2020年に過去最高の発行額 コロナ禍でもQUOカード/QUOカードPayが好調の理由とは?:モバイル決済の裏側を聞く(3/3 ページ)
今年、QUOカードとQUOカードPayを合わせて過去最高の発行額を達成したという。2019年3月にサービスを開始してから、どのようにサービスを拡大してきたのか、クオカード デジタルイノベーションラボ マーケティンググループの大谷 優氏にうかがった。
他のキャッシュレス決済とは競合しない
アプリがあっても自分でチャージすることはなく、個人情報の登録もメールアドレスのみと、他のキャッシュレス決済サービスとは大きく異なるQUOカードPay。

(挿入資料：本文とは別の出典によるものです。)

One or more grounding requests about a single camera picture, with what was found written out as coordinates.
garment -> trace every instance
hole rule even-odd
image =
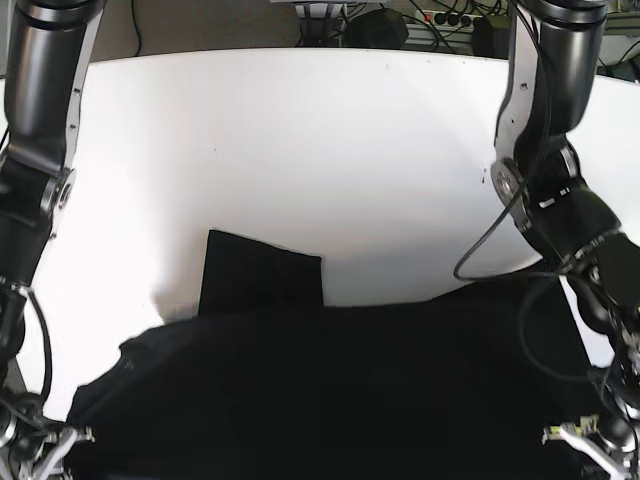
[[[530,286],[371,308],[210,303],[125,343],[79,389],[69,420],[98,441],[69,465],[77,479],[579,478],[579,455],[543,447],[542,428],[599,411],[597,397],[522,355],[515,316]],[[559,285],[527,337],[559,370],[588,366]]]

black cloth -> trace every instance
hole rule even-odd
[[[212,230],[199,315],[271,306],[322,307],[322,259]]]
[[[69,465],[80,480],[579,478],[580,455],[543,447],[542,428],[600,407],[587,385],[523,357],[515,317],[530,287],[477,284],[371,308],[268,297],[262,310],[150,330],[78,390],[69,420],[98,441],[74,448]],[[546,363],[585,371],[559,285],[527,331]]]

black cable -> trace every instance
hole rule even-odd
[[[522,183],[518,187],[518,190],[513,195],[511,200],[509,200],[509,203],[504,208],[502,213],[498,216],[498,218],[495,220],[495,222],[493,222],[493,224],[487,229],[486,232],[484,232],[484,234],[478,239],[478,241],[476,241],[476,243],[473,244],[473,246],[469,250],[467,250],[467,252],[462,256],[462,258],[458,261],[458,263],[456,264],[455,268],[453,269],[453,276],[456,279],[461,280],[461,281],[467,281],[467,282],[493,280],[493,279],[496,278],[495,275],[485,276],[485,277],[462,276],[462,275],[460,275],[460,269],[464,266],[465,263],[467,263],[467,261],[469,261],[469,259],[473,256],[473,254],[482,245],[484,245],[484,243],[489,239],[489,237],[491,235],[493,235],[493,233],[498,229],[498,227],[503,222],[503,220],[509,215],[509,213],[511,212],[511,209],[514,207],[514,205],[524,195],[524,192],[525,192],[525,190],[527,188],[527,185],[529,184],[531,179],[534,177],[534,175],[536,174],[538,168],[540,167],[540,164],[544,160],[545,154],[547,152],[547,143],[549,141],[549,135],[550,135],[550,130],[551,130],[551,91],[550,91],[551,86],[549,84],[549,76],[547,75],[546,66],[544,64],[543,52],[542,52],[542,50],[540,48],[540,45],[538,45],[538,41],[536,40],[536,35],[534,34],[533,30],[531,29],[531,26],[529,25],[529,23],[527,23],[526,18],[524,17],[523,13],[518,8],[516,0],[507,0],[507,1],[509,2],[509,4],[511,4],[511,7],[513,8],[515,14],[522,21],[522,24],[526,28],[527,33],[529,34],[529,37],[531,38],[531,42],[533,43],[533,46],[536,49],[536,53],[538,54],[537,61],[538,61],[538,65],[540,66],[540,77],[542,79],[541,84],[544,87],[544,96],[545,96],[544,123],[543,123],[543,127],[542,127],[542,135],[541,135],[540,141],[539,141],[539,143],[538,143],[538,145],[536,147],[536,154],[535,154],[535,157],[533,159],[533,162],[531,163],[530,168],[527,171],[527,176],[522,180]]]
[[[11,403],[4,398],[3,395],[0,394],[0,404],[6,408],[7,410],[9,410],[11,413],[13,413],[17,418],[19,418],[20,420],[22,420],[24,423],[26,423],[27,425],[37,429],[37,430],[43,430],[45,427],[44,425],[40,425],[38,422],[36,422],[35,420],[27,417],[24,413],[22,413],[20,410],[18,410],[16,407],[14,407],[13,405],[11,405]]]
[[[460,25],[458,28],[456,28],[453,32],[449,32],[448,34],[446,34],[443,38],[449,38],[451,35],[455,35],[456,33],[458,33],[460,30],[462,30],[463,28],[469,28],[465,25]]]
[[[349,20],[351,20],[352,18],[355,18],[355,17],[357,17],[358,15],[360,15],[360,14],[364,11],[364,9],[365,9],[365,8],[367,8],[367,4],[366,4],[366,3],[362,3],[362,4],[360,4],[359,8],[360,8],[360,10],[357,10],[357,11],[351,12],[351,13],[349,14],[349,16],[348,16]]]
[[[36,311],[38,323],[40,324],[40,329],[42,330],[42,346],[44,349],[44,382],[42,385],[42,392],[40,393],[40,396],[42,397],[42,403],[44,404],[51,394],[51,383],[53,380],[53,356],[51,353],[51,337],[49,336],[47,321],[44,318],[44,313],[42,313],[42,308],[40,308],[40,304],[38,303],[35,292],[31,288],[27,288],[27,295],[29,297],[31,305],[33,305],[33,309]]]
[[[444,13],[445,13],[446,15],[449,15],[451,12],[457,12],[456,8],[458,7],[458,2],[459,2],[459,1],[460,1],[460,0],[455,0],[455,1],[453,2],[453,5],[451,5],[451,7],[450,7],[446,12],[444,12]],[[462,10],[462,12],[459,12],[459,14],[460,14],[460,15],[462,15],[462,13],[464,12],[464,10],[465,10],[465,9],[466,9],[466,7]]]
[[[140,33],[138,18],[136,17],[136,0],[131,0],[131,19],[133,20],[133,28],[136,31],[136,37],[138,37],[138,49],[136,50],[134,57],[138,57],[142,51],[142,34]]]
[[[418,6],[415,4],[415,2],[413,2],[412,0],[409,0],[409,1],[410,1],[411,3],[413,3],[413,6],[414,6],[414,7],[416,7],[419,11],[422,11],[422,9],[421,9],[420,7],[418,7]],[[433,1],[433,3],[437,3],[438,5],[440,5],[440,6],[444,7],[444,8],[446,8],[446,9],[451,9],[451,11],[452,11],[452,12],[460,13],[459,11],[454,10],[454,9],[453,9],[453,8],[451,8],[449,5],[447,5],[446,3],[442,3],[442,2],[441,2],[441,1],[439,1],[439,0],[432,0],[432,1]]]
[[[471,13],[477,12],[480,14],[481,17],[487,18],[485,13],[479,8],[480,4],[478,4],[475,0],[469,0],[469,1],[471,2]]]
[[[4,147],[4,142],[7,140],[8,136],[9,136],[9,125],[7,125],[7,128],[4,130],[4,134],[2,135],[2,140],[0,140],[0,149]]]
[[[526,294],[524,300],[522,301],[522,306],[520,307],[520,311],[518,312],[518,317],[516,319],[516,324],[518,327],[518,339],[520,341],[520,346],[522,347],[522,351],[524,352],[527,359],[540,371],[546,373],[550,377],[553,377],[557,380],[561,380],[563,382],[571,382],[571,383],[588,383],[590,379],[586,375],[571,375],[568,373],[559,372],[548,365],[542,363],[536,355],[529,348],[529,344],[527,343],[526,336],[526,318],[527,314],[535,304],[535,302],[540,298],[540,296],[545,292],[545,290],[552,285],[551,280],[543,280],[538,282],[537,285],[534,285]]]
[[[631,46],[627,49],[627,51],[626,51],[626,52],[624,52],[624,55],[622,55],[622,57],[620,57],[620,60],[618,60],[618,63],[616,63],[616,64],[614,65],[614,67],[615,67],[615,66],[617,66],[617,65],[620,65],[622,62],[624,62],[624,59],[625,59],[625,58],[627,58],[627,55],[629,55],[629,53],[631,52],[631,50],[633,50],[633,49],[634,49],[634,47],[636,47],[638,44],[640,44],[640,40],[638,40],[637,42],[634,42],[634,44],[633,44],[633,45],[631,45]]]
[[[418,22],[419,24],[427,27],[427,30],[430,30],[431,33],[433,33],[433,43],[431,44],[433,49],[431,51],[435,52],[436,50],[438,50],[438,47],[440,46],[440,36],[438,35],[438,30],[436,29],[436,27],[434,27],[432,24],[423,22],[422,20],[418,20],[417,18],[411,17],[409,15],[403,14],[402,16],[406,19],[413,20],[414,22]]]
[[[422,9],[418,6],[418,4],[414,1],[414,0],[409,0],[409,2],[418,9],[419,12],[422,11]],[[408,15],[403,15],[403,17],[408,17],[412,20],[416,20],[417,22],[422,23],[423,25],[426,24],[425,22],[422,22],[420,20],[417,20],[413,17],[409,17]],[[451,51],[451,53],[455,54],[456,51],[451,47],[451,45],[449,45],[449,42],[447,42],[447,39],[444,38],[442,36],[442,34],[440,33],[440,31],[438,30],[438,28],[433,24],[433,22],[431,20],[429,20],[428,18],[425,17],[425,20],[427,20],[427,23],[429,25],[431,25],[433,27],[433,33],[434,35],[436,35],[437,37],[440,37],[440,40],[442,40],[442,43],[444,43],[446,45],[446,47]]]

power strip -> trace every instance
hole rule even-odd
[[[432,23],[438,30],[443,32],[473,32],[474,22],[480,15],[464,14],[460,15],[456,12],[442,12],[438,10],[416,10],[415,17],[417,20]]]

マイナポイント事業も「対応させようと思えばできる」(大谷氏)が、還元先の個人を特定するためにアプリが必須となるため、対応を見送った。
こうした点からも「キャッシュレス決済事業者が競合だという認識はない」(大谷氏)。競合は紙の商品券やデジタルギフト券だ。

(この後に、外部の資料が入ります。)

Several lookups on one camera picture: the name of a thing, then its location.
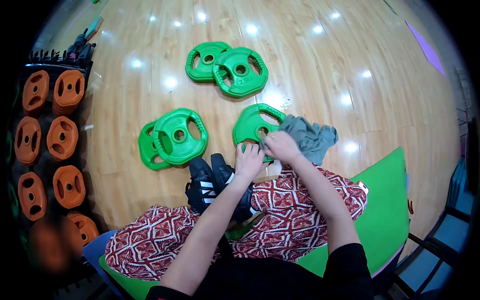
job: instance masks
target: black sneaker
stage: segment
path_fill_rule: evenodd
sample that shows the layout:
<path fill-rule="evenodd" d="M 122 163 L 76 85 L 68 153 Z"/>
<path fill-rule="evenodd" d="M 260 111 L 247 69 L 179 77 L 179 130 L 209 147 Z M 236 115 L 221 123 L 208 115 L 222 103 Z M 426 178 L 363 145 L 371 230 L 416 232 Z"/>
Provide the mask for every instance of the black sneaker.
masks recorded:
<path fill-rule="evenodd" d="M 212 162 L 212 169 L 214 174 L 214 187 L 217 194 L 220 194 L 223 189 L 230 183 L 235 174 L 235 169 L 225 163 L 223 156 L 220 153 L 215 153 L 210 156 Z M 247 190 L 240 199 L 232 218 L 239 224 L 250 219 L 253 214 L 250 210 L 251 197 L 253 193 L 253 182 L 250 183 Z"/>
<path fill-rule="evenodd" d="M 214 175 L 210 166 L 201 157 L 192 159 L 189 168 L 192 182 L 185 186 L 188 204 L 194 212 L 203 214 L 217 195 L 213 188 Z"/>

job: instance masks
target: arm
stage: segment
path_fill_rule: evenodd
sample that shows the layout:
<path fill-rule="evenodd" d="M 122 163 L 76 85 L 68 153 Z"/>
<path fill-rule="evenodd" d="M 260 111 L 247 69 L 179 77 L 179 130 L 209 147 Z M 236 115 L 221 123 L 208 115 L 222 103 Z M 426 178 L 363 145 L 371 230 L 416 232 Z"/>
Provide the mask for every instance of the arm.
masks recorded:
<path fill-rule="evenodd" d="M 269 132 L 265 137 L 268 156 L 290 164 L 308 189 L 313 203 L 324 216 L 328 230 L 328 254 L 350 243 L 360 243 L 352 217 L 342 197 L 321 172 L 300 152 L 286 132 Z"/>
<path fill-rule="evenodd" d="M 266 167 L 263 164 L 265 154 L 259 151 L 258 145 L 248 144 L 245 152 L 242 146 L 240 143 L 237 147 L 233 180 L 200 216 L 159 285 L 191 296 L 205 277 L 235 207 L 250 182 Z"/>

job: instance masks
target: green exercise mat
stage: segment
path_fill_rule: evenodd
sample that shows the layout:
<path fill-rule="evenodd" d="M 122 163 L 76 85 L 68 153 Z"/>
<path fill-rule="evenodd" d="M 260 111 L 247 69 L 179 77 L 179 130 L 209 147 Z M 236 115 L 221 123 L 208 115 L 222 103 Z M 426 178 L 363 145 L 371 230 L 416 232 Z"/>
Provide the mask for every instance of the green exercise mat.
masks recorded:
<path fill-rule="evenodd" d="M 129 278 L 110 268 L 105 261 L 105 255 L 98 259 L 100 266 L 136 300 L 144 300 L 147 297 L 151 287 L 158 285 L 159 281 L 143 281 L 140 279 Z"/>
<path fill-rule="evenodd" d="M 397 148 L 352 181 L 362 181 L 370 190 L 367 207 L 355 221 L 355 228 L 367 256 L 370 274 L 374 274 L 405 243 L 409 232 L 403 149 Z M 327 259 L 327 246 L 323 246 L 300 258 L 297 263 L 323 276 Z"/>

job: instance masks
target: rag
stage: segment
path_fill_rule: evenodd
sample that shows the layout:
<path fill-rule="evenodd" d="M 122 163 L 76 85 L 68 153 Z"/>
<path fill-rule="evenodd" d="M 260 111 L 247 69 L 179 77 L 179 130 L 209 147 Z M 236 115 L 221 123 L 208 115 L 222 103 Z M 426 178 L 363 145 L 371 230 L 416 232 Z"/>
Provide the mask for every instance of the rag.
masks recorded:
<path fill-rule="evenodd" d="M 335 127 L 314 123 L 311 125 L 304 117 L 288 115 L 279 130 L 288 133 L 297 143 L 302 154 L 311 162 L 322 165 L 322 161 L 330 146 L 338 141 L 338 134 Z M 267 149 L 268 146 L 262 139 L 260 147 Z"/>

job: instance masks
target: patterned fabric
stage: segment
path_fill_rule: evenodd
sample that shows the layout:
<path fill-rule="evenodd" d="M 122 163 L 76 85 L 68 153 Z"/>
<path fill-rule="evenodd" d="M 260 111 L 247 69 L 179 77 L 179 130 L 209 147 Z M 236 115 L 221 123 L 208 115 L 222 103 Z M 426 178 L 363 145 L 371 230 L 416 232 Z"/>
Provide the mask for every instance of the patterned fabric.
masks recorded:
<path fill-rule="evenodd" d="M 365 210 L 367 196 L 351 180 L 313 164 L 342 196 L 352 218 Z M 327 243 L 326 222 L 290 166 L 277 179 L 253 186 L 252 208 L 265 216 L 240 240 L 230 241 L 234 257 L 275 257 L 295 263 Z M 182 206 L 150 207 L 119 230 L 105 249 L 107 264 L 127 277 L 160 280 L 200 216 Z M 219 258 L 218 249 L 213 262 Z"/>

個人情報を登録せずに利用できるので、セキュリティ面でも安心感がある。2020年には、本人確認の甘さから、銀行口座から残高が不正送金されるという事件も起こったが、そういった不正利用に使われる可能性もなさそうだ。
もちろん、QUOカードPayのバリューコードを表示するURLが、第三者に知られて使われる可能性はある。URLが記載されたメールを当選者が誤って第三者に転送し、使われてしまうというようなことについては、クオカード側で対策しようがない。

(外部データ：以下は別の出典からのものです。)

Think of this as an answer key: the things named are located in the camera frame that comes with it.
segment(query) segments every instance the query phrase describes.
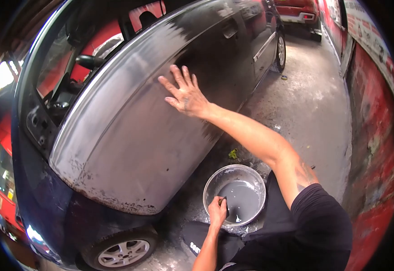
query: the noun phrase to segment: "seat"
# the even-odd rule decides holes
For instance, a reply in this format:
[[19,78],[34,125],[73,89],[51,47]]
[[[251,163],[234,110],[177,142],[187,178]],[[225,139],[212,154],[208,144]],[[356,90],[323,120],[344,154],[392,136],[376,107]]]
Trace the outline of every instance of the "seat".
[[156,22],[157,18],[150,11],[144,11],[140,15],[141,29],[145,30],[147,27]]

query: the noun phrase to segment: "door handle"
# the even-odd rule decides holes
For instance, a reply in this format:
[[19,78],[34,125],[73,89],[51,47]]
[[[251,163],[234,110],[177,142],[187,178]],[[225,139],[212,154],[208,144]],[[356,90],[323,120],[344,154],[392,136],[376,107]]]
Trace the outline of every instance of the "door handle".
[[228,19],[222,26],[222,34],[226,39],[230,39],[238,32],[238,24],[233,18]]

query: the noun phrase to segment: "dark blue car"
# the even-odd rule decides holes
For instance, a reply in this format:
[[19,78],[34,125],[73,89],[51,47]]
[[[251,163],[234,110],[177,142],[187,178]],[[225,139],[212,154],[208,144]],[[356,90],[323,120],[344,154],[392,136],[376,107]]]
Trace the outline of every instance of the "dark blue car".
[[160,219],[221,131],[178,114],[156,78],[187,65],[238,110],[285,66],[272,0],[80,1],[51,14],[12,111],[18,220],[67,269],[122,270],[156,247]]

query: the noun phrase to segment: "car door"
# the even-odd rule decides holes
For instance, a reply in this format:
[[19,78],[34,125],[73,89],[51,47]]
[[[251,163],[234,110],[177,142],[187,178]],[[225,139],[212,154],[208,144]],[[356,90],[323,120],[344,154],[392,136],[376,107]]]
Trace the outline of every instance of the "car door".
[[255,79],[259,81],[276,53],[276,17],[270,0],[235,0],[251,44]]
[[187,65],[210,102],[237,111],[254,89],[246,27],[227,0],[186,6],[130,41],[96,74],[54,143],[51,168],[73,189],[113,209],[159,213],[221,135],[163,101],[157,81]]

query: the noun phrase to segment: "concrete floor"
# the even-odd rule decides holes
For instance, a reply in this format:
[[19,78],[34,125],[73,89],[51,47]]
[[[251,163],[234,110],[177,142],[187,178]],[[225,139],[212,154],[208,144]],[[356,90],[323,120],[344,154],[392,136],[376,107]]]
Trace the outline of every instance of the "concrete floor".
[[[288,80],[268,73],[240,112],[285,137],[305,162],[316,166],[321,185],[341,202],[350,169],[352,125],[335,51],[326,34],[322,43],[317,43],[309,40],[308,33],[288,30],[285,39],[283,74]],[[238,149],[237,160],[228,158],[234,148]],[[202,203],[203,188],[216,170],[228,164],[248,165],[264,178],[271,170],[224,134],[176,195],[167,215],[155,225],[161,240],[155,252],[131,270],[191,269],[195,256],[182,242],[180,229],[189,220],[209,221]],[[226,230],[244,236],[261,227],[262,215],[250,225]]]

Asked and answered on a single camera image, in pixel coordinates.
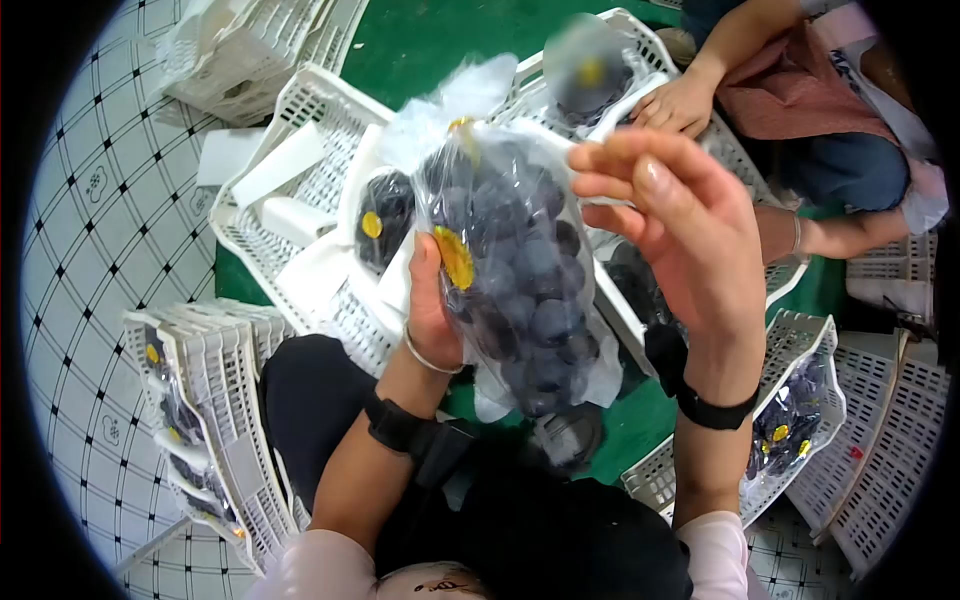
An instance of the pink shirt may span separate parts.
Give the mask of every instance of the pink shirt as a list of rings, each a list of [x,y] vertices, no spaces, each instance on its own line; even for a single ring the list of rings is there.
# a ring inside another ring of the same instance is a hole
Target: pink shirt
[[[677,532],[690,548],[694,600],[747,598],[747,540],[740,517],[720,511],[698,516]],[[489,598],[456,563],[413,564],[377,580],[360,544],[325,530],[300,534],[248,600],[425,600]]]

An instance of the bracelet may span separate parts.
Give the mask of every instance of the bracelet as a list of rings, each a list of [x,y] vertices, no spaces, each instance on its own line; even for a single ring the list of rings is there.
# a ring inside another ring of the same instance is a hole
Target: bracelet
[[[409,323],[403,324],[403,341],[406,342],[407,347],[410,349],[410,353],[412,353],[412,354],[414,355],[414,358],[416,358],[416,359],[418,360],[418,362],[420,362],[420,364],[424,365],[427,369],[431,369],[431,370],[436,371],[436,372],[444,372],[444,373],[446,373],[446,374],[448,374],[448,375],[455,375],[455,374],[457,374],[458,372],[460,372],[460,371],[462,371],[462,370],[464,369],[464,366],[463,366],[463,365],[457,367],[457,368],[454,369],[454,370],[441,369],[440,367],[437,367],[436,365],[434,365],[433,363],[431,363],[431,362],[428,361],[427,359],[425,359],[425,358],[423,358],[422,356],[420,356],[420,353],[417,352],[417,349],[416,349],[416,348],[414,348],[414,343],[413,343],[413,341],[410,339],[410,324],[409,324]]]
[[[790,251],[791,254],[796,254],[800,249],[800,217],[797,216],[797,213],[793,213],[793,250]]]

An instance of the worker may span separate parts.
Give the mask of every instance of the worker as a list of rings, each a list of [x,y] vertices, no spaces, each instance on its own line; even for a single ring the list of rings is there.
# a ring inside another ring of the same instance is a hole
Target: worker
[[[948,211],[933,138],[870,19],[845,0],[684,0],[684,29],[662,37],[690,61],[634,108],[638,127],[696,136],[714,93],[740,133],[782,140],[769,153],[784,204],[858,211],[813,221],[758,206],[764,261],[850,258],[919,235]]]
[[[577,195],[632,203],[584,220],[639,247],[689,332],[672,529],[618,488],[508,460],[474,472],[459,503],[411,483],[413,425],[435,418],[464,353],[438,247],[418,233],[406,336],[378,381],[319,335],[264,368],[268,436],[311,518],[250,598],[747,597],[739,482],[765,351],[750,195],[677,134],[625,129],[568,161]]]

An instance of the pink sleeve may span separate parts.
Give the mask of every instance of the pink sleeve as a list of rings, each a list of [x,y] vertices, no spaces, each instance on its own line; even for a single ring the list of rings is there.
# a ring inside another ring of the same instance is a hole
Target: pink sleeve
[[[247,600],[372,600],[373,559],[334,531],[307,531],[291,543]]]
[[[747,598],[747,539],[738,515],[700,515],[681,527],[677,537],[690,548],[692,600]]]

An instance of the wrist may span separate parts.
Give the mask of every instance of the wrist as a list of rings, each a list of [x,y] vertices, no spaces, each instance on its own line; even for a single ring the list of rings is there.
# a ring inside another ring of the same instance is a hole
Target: wrist
[[[725,335],[691,335],[684,380],[708,404],[741,404],[756,390],[765,352],[762,321]]]
[[[421,419],[433,419],[449,383],[450,375],[425,367],[400,344],[376,384],[376,394]]]

しかし、URLに対する不正アクセス対策は行っているという。「URLデータにランダムにアクセスしてくるような輩はゼロではありません。そこは検知して、たどれるようにしています」(大谷氏)
今後の展開
Apple PayやGoogle Payなど、非接触で使えるようにすることについては「今後も検討する」(大谷氏)とのことだが、すぐに使えるWebブラウザでの利用がQUOカードPayの大きな特徴となっているので、悩ましいところだ。非接触で使えるようにするには、アプリを入れてFeliCaチップとのひも付けが必要になるため「分かりにくくなるのでは」(大谷氏)という懸念もある。企業などから非接触への対応の要望も、現時点で特にないという。
今後、デジタルギフトを贈り合う文化が広がっていくようであれば、アプリに口座やクレジットカードをひも付けて、プレゼント用にQUOカードPayが買えて、そのまま送れるような仕組みを導入する可能性はあるという。「ECサイトをQUOカードPayのアプリに移植していくようなイメージです」(大谷氏)
デジタルのAmazonギフト券を友達に贈るシーンはそれなりに多い。今後、QUOカードPayも、そんな使い方がスマホのアプリでできるようになるかもしれない。